■ INFORMATION SUPPLIED:
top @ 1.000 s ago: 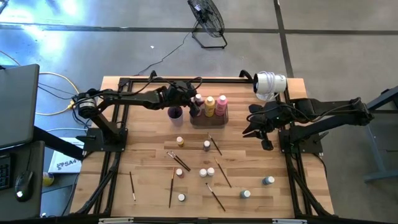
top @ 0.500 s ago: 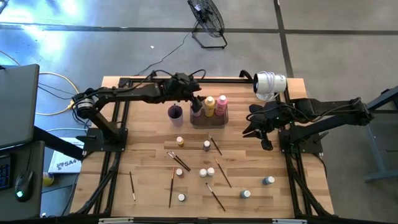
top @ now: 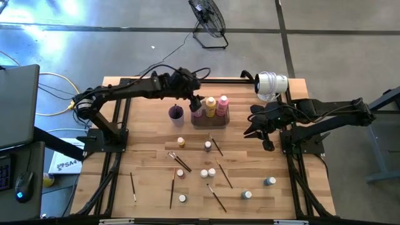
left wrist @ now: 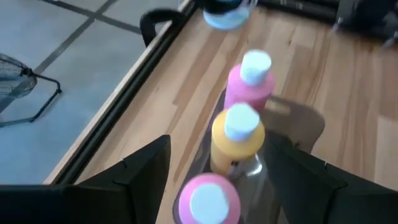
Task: Pick & Place Paint Supplies
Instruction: Put the small blue paint bottle into the gray bin
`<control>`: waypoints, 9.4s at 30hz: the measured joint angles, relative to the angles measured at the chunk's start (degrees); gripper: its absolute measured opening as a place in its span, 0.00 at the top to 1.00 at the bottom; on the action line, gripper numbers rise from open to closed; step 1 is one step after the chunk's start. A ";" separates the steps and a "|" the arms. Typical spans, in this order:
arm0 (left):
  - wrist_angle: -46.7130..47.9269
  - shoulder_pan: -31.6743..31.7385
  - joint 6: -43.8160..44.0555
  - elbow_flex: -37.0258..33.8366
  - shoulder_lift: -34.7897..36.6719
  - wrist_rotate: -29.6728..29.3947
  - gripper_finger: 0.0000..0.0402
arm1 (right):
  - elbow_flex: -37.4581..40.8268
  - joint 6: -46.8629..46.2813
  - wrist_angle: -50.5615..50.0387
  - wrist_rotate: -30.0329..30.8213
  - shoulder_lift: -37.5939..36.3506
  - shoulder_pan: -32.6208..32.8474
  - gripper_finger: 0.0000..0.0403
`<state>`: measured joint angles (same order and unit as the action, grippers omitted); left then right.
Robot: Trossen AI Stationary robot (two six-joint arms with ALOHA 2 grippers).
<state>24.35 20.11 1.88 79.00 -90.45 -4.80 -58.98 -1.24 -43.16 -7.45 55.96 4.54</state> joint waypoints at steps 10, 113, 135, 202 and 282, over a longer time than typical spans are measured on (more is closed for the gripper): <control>0.30 -1.73 -3.50 -1.69 3.42 -1.62 0.62 | 0.00 2.83 -0.41 0.00 0.00 -0.04 0.88; -0.44 -1.76 -5.15 -53.31 77.44 19.50 0.99 | 41.79 -3.47 82.47 22.98 0.23 0.92 0.88; 1.18 -1.76 -5.06 -53.31 77.44 16.17 0.99 | 41.79 -3.49 82.43 22.98 0.22 0.92 0.88; -4.29 -1.76 -9.15 -53.29 77.44 16.12 0.99 | 37.03 -2.48 81.16 1.38 21.33 -1.70 0.88; -3.18 -1.76 -10.59 -53.29 77.44 16.11 0.99 | 32.59 -6.07 80.22 9.91 28.70 -1.64 0.71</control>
<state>21.17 18.35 -8.71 25.71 -13.02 11.31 -26.39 -7.31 37.06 2.47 84.66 2.90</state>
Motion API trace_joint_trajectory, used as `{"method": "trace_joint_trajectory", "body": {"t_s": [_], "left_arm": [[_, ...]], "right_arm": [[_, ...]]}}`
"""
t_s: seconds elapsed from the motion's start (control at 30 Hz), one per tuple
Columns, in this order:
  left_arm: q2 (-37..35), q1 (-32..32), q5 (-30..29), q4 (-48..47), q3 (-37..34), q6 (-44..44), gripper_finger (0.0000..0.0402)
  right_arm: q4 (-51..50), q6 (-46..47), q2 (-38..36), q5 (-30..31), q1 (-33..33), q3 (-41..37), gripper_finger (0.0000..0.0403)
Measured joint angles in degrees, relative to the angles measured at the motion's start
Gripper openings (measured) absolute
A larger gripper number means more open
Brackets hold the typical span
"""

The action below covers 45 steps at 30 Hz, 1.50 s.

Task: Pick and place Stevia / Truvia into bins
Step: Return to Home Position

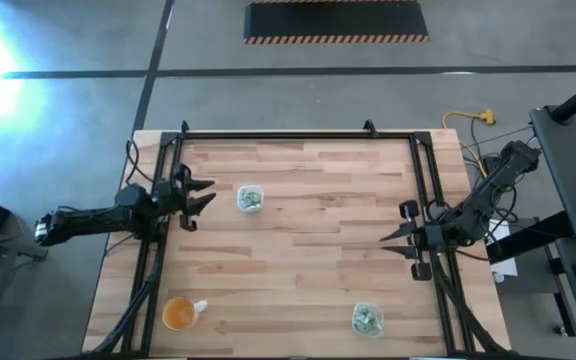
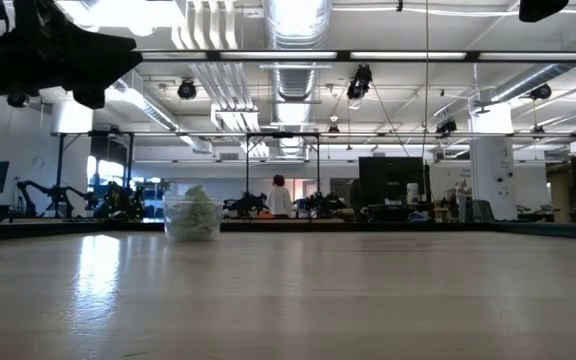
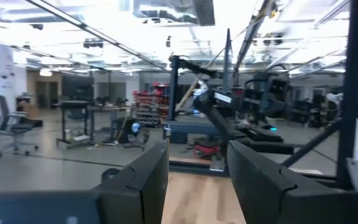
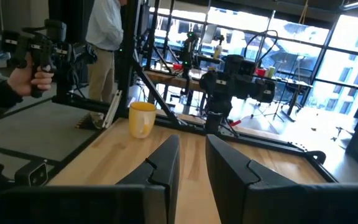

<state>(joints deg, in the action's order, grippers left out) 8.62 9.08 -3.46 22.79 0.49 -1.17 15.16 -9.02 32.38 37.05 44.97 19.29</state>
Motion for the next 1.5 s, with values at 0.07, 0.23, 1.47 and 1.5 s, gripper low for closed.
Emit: {"method": "trace_joint_trajectory", "body": {"t_s": [0.07,0.23,1.47,1.5], "left_arm": [[-0.1,-1.1,0.0,-0.3,0.0,0.0,0.0148],[1.0,-3.3,0.0,-0.8,0.0,0.6,0.0148],[0.7,-3.2,-4.4,-5.4,-0.2,6.1,0.0148],[0.7,-3.2,-4.4,-5.4,-0.2,6.1,0.0148]], "right_arm": [[0.0,0.0,0.0,0.0,0.0,0.0,0.0068],[0.0,0.3,0.0,0.0,0.0,-0.1,0.0068],[-14.9,0.7,-15.5,-42.5,-31.4,-5.5,0.0068],[-15.5,0.3,-15.7,-42.6,-32.1,-5.5,0.0068]]}}
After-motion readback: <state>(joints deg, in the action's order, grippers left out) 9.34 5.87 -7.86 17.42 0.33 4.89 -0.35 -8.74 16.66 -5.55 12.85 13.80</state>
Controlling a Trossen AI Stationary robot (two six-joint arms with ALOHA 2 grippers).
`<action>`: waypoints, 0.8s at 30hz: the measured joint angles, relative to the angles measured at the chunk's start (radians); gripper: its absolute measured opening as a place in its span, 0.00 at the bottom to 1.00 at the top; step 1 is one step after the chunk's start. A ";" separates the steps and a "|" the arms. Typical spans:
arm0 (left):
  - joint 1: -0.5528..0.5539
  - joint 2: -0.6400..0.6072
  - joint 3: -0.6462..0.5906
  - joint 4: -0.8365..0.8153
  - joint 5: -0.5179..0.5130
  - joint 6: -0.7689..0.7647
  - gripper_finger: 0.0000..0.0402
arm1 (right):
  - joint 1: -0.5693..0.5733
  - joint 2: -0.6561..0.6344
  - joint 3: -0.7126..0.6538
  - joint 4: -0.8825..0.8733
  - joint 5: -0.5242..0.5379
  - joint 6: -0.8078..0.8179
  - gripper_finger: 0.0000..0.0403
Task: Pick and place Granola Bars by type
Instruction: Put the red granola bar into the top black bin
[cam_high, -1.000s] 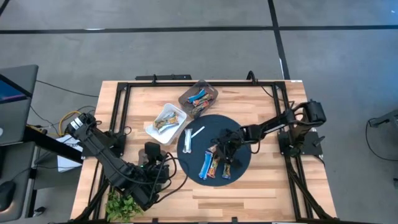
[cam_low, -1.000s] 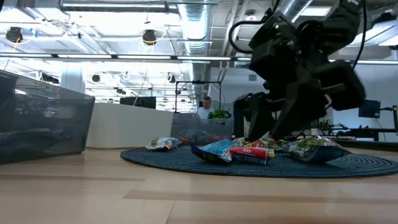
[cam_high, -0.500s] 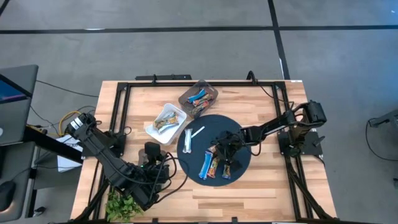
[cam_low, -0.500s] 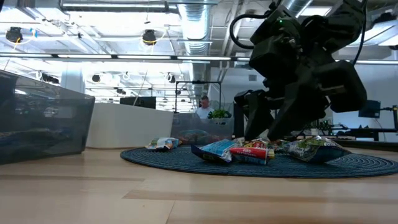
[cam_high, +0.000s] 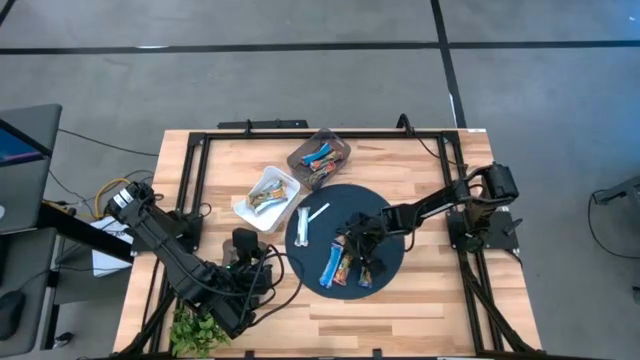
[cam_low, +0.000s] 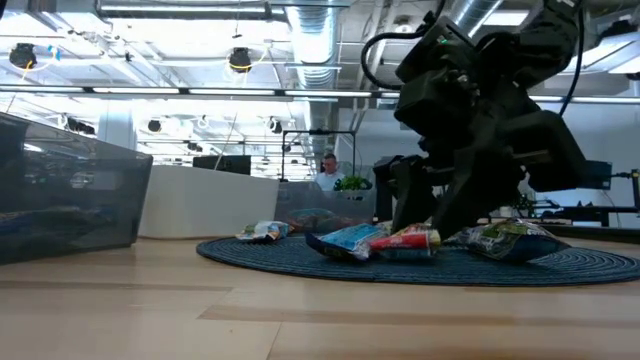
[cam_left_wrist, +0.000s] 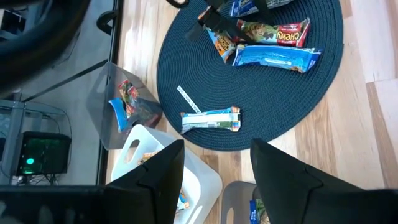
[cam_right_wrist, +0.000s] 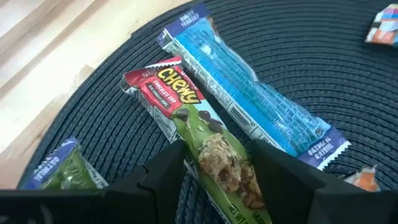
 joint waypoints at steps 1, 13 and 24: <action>0.000 0.000 0.000 0.001 0.000 0.000 0.45 | 0.000 0.012 0.012 -0.006 0.000 0.000 0.45; -0.002 0.001 -0.090 0.007 0.012 -0.021 0.45 | 0.000 0.007 0.055 -0.092 0.025 -0.040 0.18; -0.002 0.001 -0.103 0.008 0.003 -0.026 0.45 | 0.000 -0.003 0.158 -0.220 0.030 -0.053 0.08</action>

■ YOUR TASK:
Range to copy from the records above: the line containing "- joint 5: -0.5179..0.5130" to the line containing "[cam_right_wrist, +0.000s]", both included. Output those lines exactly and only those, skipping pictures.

■ ANSWER BELOW:
  - joint 5: -0.5179..0.5130
  - joint 6: -0.7689..0.7647
  - gripper_finger: 0.0000..0.0402
arm1 (right):
  - joint 1: -0.5693..0.5733
  - joint 2: -0.6561..0.6344
  - joint 3: -0.7126..0.6538
  - joint 4: -0.8825..0.8733
  - joint 5: -0.5242..0.5379
  - joint 6: -0.8078..0.8179
  - gripper_finger: 0.0000..0.0403
Task: Pick and place Granola Bars by type
Instruction: Put the red granola bar into the top black bin
[cam_high, -1.000s] 
[cam_low, -1.000s] 
[cam_high, -0.500s] 
[cam_low, -0.500s] 
[cam_high, +0.000s] 
[cam_low, +0.000s] 
[cam_left_wrist, +0.000s] 
[cam_right_wrist, +0.000s] 

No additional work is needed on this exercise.